- **WHAT NEEDS TO BE DONE**
Start at the first line of the material below and retype each line through the one containing "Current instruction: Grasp", exactly.
=== STORED DATA ===
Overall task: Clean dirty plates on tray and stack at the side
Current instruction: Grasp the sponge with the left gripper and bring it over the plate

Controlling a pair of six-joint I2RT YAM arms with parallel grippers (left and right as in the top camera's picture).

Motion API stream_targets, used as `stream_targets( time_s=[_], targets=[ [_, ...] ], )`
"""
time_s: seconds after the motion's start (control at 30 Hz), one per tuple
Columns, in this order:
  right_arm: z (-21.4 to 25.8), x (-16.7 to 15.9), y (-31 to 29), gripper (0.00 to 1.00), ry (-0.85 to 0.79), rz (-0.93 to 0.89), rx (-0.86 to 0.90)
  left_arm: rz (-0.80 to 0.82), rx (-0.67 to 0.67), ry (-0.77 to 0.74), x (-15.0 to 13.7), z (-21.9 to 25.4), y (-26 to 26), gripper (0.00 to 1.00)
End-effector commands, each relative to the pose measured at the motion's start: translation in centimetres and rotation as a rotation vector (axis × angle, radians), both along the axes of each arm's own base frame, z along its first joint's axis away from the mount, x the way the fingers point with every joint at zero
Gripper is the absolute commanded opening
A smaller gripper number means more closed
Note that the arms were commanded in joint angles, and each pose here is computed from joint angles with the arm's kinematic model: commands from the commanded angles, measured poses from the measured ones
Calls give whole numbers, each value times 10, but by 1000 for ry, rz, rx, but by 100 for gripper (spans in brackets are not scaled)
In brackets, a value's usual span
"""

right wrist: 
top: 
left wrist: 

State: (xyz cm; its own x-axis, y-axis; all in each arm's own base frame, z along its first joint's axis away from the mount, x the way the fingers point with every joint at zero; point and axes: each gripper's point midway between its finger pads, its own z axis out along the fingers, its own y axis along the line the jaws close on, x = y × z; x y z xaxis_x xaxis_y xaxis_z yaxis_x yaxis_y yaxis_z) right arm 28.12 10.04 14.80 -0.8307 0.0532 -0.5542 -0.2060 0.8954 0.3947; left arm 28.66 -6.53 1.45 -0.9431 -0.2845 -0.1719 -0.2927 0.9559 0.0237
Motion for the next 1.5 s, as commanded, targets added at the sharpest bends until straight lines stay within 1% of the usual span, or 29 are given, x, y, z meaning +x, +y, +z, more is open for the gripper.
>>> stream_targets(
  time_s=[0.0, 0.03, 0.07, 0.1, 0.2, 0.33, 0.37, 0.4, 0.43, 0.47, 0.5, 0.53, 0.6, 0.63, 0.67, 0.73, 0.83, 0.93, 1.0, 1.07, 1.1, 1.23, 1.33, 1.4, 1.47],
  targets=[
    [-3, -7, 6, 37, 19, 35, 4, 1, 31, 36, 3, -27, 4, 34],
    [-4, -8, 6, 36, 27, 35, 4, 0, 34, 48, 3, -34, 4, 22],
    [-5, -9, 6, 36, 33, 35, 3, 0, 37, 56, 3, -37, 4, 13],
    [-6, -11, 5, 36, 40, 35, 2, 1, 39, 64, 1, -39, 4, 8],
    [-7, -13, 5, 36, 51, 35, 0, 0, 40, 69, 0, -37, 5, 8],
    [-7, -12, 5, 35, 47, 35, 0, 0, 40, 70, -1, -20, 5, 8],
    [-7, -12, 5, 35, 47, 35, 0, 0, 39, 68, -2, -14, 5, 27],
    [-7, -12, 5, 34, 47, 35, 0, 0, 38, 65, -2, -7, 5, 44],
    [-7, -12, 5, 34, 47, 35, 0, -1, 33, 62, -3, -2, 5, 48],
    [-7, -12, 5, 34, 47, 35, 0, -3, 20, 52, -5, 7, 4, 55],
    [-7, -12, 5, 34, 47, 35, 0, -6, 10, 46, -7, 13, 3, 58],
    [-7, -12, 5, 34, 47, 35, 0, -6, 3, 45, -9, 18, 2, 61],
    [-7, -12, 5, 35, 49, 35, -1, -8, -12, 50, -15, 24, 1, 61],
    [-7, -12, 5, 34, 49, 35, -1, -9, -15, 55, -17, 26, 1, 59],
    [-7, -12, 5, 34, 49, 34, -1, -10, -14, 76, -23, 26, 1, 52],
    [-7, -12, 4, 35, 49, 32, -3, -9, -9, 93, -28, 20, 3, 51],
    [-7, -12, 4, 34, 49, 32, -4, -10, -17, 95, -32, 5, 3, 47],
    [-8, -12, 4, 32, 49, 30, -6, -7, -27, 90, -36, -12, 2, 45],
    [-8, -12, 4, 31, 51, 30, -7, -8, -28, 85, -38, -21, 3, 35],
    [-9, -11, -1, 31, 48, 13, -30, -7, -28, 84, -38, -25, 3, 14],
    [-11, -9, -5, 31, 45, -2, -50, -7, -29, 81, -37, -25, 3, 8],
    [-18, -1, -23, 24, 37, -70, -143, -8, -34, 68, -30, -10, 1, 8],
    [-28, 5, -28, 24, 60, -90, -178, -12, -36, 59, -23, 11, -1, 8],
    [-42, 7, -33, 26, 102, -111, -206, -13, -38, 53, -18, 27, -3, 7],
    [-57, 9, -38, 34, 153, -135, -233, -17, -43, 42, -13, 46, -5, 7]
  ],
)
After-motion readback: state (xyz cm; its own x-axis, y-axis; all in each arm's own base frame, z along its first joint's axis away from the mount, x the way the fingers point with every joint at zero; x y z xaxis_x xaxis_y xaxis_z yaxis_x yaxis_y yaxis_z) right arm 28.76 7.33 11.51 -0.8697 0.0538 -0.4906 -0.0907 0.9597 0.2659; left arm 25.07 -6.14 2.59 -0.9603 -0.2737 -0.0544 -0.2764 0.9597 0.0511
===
- **ANSWER BOX**
Overall task: Clean dirty plates on tray and stack at the side
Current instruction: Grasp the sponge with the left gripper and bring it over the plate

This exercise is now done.